Data Volume / Requirement	Recommended Method
Small to Medium Volume	Reindex API (This guide)
Large Volume (> 100GB)	Advanced guide: Migrate a self-managed Elasticsearch cluster to Alibaba Cloud Elasticsearch using OSS
Data Filtering/Transformation	Migrate data from a self-managed Elasticsearch cluster to Alibaba Cloud Elasticsearch using Alibaba Cloud Logstash

Prerequisites

Network connectivity:
- The ECS instance (self-managed Elasticsearch) and the Alibaba Cloud Elasticsearch cluster must be in the same Virtual Private Cloud (VPC).
- Security group: The ECS security group must allow inbound traffic on port 9200 from the Alibaba Cloud Elasticsearch node IP addresses (found in the Kibana console).
Cluster architecture check:
Check your Alibaba Cloud Elasticsearch cluster's Basic Information > Control Architecture Type to see its architecture:
- Basic Control Architecture (v2): Deployed in your VPC. Access is straightforward. See Procedure of this guide for instructions.
- Cloud-native Control Architecture (v3): Deployed in a service VPC. You must use PrivateLink to bridge the network. See Migrate data from a self-managed Elasticsearch cluster to Alibaba Cloud Elasticsearch over a private connection.
Stability: Stop writing data to the source cluster during migration to ensure 100% data consistency.

Usage notes

Instances created before October 2020 (v2 architecture) cannot directly perform cross-cluster reindexing with instances created after October 2020 (v3 architecture) without using a proxy or PrivateLink. If they are on different architectures, use Logstash as an intermediary.
When you use a domain name to access a self-managed Elasticsearch or an Alibaba Cloud Elasticsearch cluster, you cannot use a URL that includes a path, such as http://host:port/path.

Procedure

Step 1: Establish network connectivity (For v3 architecture only)
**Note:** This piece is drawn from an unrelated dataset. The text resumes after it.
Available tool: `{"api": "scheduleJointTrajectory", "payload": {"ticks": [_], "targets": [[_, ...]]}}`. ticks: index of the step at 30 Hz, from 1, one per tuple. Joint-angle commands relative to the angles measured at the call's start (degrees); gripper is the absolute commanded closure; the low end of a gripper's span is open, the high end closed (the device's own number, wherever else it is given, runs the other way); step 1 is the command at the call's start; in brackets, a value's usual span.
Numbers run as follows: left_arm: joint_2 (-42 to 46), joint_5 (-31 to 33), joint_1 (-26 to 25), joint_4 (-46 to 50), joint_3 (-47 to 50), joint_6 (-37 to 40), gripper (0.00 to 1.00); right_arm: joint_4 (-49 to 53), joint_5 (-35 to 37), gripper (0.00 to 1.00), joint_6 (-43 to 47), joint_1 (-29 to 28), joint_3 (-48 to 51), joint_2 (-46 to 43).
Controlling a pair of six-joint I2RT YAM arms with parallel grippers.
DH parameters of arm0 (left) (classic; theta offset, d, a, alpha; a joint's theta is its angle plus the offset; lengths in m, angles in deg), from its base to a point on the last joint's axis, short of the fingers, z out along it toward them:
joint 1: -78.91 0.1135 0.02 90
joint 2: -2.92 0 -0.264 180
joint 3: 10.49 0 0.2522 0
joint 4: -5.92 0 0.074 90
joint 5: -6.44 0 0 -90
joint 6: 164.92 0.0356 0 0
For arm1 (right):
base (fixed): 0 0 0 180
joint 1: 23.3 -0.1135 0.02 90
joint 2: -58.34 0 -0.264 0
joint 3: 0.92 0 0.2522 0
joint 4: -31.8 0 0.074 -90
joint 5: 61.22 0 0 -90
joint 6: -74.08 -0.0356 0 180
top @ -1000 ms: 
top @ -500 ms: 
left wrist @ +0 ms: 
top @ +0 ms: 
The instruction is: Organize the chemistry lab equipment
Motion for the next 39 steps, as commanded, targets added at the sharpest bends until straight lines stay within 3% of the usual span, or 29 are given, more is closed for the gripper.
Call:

If your Alibaba Cloud Elasticsearch cluster uses the cloud-native control architecture (v3) architecture, you must create a private connection using PrivateLink. For more information, see Create private connections with PrivateLink and SLB.

Step 2: Create a destination index

You must create the index in the destination Alibaba Cloud Elasticsearch cluster with the same mappings and settings as the source.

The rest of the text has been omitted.